- [Instructions for the task]: Give the tally of lines in the listing that include "pixels". No other words belong in the answer.

- [Provided data]:
::::::::

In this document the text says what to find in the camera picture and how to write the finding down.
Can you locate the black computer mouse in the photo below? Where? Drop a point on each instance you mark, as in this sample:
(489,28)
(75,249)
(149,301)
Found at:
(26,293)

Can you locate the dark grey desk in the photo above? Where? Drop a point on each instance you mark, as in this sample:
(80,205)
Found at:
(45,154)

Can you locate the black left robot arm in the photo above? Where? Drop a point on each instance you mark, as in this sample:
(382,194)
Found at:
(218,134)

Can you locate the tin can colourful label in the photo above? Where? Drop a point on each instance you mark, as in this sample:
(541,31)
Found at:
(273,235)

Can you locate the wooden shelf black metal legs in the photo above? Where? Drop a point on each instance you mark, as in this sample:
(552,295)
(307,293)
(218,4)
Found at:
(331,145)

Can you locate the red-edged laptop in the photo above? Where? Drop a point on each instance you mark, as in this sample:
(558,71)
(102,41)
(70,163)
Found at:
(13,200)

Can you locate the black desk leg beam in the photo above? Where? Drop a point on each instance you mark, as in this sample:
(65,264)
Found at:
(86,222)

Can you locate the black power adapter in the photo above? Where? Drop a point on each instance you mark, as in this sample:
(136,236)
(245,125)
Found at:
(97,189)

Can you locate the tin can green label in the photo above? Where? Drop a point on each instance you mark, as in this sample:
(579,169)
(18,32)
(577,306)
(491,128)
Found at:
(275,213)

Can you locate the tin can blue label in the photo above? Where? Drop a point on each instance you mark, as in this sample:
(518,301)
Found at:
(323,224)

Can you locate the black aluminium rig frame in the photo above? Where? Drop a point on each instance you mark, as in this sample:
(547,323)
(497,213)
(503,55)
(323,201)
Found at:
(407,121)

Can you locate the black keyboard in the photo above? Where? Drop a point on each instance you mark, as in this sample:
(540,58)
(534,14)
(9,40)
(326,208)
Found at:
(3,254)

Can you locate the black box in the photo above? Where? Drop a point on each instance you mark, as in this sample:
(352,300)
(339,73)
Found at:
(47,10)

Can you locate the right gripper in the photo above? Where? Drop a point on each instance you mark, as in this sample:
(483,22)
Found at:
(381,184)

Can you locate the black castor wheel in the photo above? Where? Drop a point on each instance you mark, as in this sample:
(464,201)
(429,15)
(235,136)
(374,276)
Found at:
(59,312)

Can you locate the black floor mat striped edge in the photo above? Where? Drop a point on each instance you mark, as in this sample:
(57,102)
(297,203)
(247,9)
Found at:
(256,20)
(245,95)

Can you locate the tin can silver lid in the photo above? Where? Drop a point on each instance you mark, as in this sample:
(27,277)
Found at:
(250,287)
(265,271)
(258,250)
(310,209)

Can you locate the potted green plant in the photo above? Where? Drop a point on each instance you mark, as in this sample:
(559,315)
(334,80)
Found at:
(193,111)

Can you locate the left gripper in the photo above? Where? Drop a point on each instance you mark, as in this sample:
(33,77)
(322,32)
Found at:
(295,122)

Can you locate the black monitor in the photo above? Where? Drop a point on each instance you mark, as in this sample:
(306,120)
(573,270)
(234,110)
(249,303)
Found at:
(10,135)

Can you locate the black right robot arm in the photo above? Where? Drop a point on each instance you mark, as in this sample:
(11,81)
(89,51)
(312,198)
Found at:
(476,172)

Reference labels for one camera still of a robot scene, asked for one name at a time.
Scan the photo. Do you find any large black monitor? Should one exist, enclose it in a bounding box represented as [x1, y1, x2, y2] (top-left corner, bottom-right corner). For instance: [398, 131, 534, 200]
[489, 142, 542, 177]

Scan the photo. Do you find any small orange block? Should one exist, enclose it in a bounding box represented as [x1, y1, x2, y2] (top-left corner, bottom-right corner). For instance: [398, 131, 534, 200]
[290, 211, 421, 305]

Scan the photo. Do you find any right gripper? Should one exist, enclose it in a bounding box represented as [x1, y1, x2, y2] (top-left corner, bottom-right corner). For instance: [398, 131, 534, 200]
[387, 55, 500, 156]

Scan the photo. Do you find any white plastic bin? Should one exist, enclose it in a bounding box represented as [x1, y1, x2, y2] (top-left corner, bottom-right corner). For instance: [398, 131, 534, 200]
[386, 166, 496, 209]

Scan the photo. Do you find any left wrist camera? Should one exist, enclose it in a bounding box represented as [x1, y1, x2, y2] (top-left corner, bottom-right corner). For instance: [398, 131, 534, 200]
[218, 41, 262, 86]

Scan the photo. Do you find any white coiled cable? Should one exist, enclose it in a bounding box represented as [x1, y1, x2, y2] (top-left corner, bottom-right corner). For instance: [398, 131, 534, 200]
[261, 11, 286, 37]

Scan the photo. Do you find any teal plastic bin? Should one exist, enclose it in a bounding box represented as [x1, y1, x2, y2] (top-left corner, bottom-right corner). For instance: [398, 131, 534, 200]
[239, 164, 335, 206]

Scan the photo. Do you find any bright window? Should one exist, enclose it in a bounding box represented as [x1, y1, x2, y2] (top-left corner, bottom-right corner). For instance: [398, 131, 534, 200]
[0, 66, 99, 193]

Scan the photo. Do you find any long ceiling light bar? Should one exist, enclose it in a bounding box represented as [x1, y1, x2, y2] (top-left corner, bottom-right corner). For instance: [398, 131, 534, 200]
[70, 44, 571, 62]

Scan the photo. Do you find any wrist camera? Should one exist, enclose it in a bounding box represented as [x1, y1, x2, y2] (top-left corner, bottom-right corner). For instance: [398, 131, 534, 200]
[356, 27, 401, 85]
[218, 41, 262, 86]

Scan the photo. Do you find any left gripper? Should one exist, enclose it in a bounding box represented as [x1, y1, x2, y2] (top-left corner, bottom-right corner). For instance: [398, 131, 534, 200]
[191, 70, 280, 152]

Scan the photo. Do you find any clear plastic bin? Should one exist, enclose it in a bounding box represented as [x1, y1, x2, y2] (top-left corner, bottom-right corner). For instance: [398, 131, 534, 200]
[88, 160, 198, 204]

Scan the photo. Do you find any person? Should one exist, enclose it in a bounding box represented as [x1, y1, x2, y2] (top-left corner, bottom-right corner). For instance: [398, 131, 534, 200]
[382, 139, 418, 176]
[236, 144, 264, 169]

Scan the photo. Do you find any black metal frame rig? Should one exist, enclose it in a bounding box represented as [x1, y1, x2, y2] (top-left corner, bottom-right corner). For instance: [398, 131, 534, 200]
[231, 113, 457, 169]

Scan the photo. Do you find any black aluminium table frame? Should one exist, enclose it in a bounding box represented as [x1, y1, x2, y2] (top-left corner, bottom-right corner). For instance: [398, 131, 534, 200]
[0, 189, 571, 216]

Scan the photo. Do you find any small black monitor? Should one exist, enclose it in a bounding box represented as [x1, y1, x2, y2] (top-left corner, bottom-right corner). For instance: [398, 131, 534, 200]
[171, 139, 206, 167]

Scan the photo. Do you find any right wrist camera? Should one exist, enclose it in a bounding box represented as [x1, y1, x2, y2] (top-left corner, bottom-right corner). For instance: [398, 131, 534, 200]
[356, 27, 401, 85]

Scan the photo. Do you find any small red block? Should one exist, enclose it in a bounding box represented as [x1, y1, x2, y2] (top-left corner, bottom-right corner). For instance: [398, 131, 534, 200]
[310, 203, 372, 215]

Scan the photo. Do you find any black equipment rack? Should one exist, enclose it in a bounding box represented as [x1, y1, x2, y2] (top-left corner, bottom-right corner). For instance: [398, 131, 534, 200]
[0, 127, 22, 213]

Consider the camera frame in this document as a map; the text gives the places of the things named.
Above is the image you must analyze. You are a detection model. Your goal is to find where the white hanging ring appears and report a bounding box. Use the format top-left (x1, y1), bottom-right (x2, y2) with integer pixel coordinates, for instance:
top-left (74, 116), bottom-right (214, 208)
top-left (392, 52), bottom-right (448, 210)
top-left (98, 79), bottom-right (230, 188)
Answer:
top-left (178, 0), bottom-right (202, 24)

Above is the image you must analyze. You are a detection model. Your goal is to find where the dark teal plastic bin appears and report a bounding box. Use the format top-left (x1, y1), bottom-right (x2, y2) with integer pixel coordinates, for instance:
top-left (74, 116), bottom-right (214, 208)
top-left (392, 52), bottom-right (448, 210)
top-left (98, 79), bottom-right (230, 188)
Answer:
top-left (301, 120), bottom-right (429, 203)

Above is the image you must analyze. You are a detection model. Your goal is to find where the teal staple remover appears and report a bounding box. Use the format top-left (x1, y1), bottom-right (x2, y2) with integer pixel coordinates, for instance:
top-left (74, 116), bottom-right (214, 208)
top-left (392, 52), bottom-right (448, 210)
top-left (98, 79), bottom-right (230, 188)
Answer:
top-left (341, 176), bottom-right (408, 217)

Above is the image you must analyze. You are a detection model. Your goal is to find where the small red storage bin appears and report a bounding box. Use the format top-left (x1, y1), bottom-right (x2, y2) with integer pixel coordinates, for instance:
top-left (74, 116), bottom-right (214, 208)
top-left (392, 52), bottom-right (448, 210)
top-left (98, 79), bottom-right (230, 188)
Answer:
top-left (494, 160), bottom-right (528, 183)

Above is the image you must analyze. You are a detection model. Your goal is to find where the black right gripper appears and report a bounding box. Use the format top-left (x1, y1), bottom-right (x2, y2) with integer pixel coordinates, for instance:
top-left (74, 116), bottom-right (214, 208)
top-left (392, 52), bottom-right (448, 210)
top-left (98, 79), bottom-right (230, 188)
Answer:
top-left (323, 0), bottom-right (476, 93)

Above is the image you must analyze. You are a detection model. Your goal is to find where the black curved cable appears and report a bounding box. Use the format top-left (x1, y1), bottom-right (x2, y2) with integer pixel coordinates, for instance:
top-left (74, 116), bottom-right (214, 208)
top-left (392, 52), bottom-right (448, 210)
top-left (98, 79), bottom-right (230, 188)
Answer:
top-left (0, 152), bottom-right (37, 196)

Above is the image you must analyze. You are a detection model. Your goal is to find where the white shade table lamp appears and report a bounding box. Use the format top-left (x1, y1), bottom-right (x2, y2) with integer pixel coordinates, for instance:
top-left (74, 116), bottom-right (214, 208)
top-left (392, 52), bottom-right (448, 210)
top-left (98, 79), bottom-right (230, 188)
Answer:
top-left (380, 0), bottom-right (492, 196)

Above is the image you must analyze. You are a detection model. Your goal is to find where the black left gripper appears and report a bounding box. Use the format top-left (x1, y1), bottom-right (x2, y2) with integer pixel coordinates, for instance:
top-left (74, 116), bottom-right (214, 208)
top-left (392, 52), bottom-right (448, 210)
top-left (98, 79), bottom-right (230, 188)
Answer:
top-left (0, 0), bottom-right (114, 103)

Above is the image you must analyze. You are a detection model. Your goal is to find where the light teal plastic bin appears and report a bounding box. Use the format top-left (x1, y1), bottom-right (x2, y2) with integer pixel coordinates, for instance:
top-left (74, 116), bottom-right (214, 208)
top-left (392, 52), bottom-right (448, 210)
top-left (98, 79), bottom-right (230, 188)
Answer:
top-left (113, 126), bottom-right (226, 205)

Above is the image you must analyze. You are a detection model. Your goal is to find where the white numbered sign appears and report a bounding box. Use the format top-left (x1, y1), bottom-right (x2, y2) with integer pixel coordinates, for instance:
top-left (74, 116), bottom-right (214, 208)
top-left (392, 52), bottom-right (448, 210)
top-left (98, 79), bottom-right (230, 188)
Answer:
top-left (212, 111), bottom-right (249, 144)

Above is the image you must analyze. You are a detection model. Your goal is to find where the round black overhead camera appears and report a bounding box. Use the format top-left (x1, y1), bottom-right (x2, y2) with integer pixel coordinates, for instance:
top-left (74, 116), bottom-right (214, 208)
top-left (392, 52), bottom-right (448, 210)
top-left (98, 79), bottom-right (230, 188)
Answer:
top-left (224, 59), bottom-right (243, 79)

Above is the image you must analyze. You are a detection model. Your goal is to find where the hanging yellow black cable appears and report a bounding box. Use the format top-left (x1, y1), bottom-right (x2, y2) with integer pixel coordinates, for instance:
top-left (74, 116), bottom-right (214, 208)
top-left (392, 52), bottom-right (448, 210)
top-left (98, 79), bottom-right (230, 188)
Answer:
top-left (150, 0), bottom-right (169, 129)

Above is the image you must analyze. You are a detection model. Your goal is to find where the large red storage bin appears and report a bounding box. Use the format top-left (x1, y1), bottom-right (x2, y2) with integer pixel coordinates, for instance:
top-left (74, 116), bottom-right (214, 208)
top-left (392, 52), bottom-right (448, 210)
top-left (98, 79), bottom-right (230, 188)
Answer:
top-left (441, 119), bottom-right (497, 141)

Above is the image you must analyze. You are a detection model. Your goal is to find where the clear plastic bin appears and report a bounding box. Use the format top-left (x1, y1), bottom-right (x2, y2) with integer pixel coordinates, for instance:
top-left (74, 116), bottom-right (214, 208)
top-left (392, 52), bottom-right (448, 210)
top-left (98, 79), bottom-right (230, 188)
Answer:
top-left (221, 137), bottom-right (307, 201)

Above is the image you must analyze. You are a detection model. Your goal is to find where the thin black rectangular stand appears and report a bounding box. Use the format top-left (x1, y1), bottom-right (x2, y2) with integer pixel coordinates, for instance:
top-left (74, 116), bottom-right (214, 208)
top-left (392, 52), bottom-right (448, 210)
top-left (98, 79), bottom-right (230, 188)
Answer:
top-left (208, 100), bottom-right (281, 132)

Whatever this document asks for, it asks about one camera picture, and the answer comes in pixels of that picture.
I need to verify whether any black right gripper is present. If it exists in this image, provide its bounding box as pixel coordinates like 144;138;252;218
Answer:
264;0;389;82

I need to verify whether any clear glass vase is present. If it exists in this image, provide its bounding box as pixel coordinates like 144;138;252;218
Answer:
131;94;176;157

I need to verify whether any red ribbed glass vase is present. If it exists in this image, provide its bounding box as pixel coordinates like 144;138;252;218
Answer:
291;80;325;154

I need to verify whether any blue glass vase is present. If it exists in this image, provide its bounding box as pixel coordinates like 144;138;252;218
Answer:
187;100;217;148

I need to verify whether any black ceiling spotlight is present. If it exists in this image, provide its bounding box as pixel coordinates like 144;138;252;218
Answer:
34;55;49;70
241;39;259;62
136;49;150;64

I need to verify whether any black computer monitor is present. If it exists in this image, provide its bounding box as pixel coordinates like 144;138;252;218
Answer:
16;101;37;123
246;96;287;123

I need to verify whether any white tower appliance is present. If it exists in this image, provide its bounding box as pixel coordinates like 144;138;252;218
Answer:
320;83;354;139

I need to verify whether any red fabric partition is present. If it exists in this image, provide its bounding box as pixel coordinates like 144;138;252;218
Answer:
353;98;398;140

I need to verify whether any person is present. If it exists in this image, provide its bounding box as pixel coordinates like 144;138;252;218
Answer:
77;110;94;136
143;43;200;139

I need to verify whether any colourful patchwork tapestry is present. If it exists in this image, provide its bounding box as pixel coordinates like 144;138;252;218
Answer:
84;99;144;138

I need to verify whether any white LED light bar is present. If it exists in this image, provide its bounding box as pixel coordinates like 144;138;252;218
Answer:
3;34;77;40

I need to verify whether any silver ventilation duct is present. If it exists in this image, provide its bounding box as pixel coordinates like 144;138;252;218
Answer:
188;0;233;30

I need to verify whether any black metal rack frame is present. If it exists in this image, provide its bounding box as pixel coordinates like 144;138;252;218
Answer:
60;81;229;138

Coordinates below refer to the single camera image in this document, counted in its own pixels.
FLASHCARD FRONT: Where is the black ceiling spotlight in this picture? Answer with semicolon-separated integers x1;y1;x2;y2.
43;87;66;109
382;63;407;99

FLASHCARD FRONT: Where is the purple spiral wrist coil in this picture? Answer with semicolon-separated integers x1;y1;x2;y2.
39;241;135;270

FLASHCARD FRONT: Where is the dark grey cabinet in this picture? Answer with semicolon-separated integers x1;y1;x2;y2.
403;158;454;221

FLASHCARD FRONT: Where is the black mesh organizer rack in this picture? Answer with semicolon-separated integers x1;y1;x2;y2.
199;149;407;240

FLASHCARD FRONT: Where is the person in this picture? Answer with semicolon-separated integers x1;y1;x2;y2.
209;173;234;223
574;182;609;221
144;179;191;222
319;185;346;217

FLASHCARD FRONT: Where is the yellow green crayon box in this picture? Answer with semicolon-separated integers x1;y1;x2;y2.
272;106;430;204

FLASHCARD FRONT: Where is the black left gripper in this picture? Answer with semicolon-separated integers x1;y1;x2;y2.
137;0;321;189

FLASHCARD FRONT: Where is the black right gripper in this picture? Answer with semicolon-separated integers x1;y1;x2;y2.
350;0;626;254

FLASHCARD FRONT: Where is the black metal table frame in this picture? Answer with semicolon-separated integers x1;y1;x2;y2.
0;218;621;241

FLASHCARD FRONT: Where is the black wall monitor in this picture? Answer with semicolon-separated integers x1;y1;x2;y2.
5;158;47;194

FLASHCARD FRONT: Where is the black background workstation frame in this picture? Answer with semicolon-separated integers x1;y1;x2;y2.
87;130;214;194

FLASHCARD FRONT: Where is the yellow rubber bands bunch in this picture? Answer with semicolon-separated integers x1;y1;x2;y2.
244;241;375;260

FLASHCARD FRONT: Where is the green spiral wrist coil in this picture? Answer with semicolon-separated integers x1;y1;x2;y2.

::::::::

- [Response for this exercise]: 2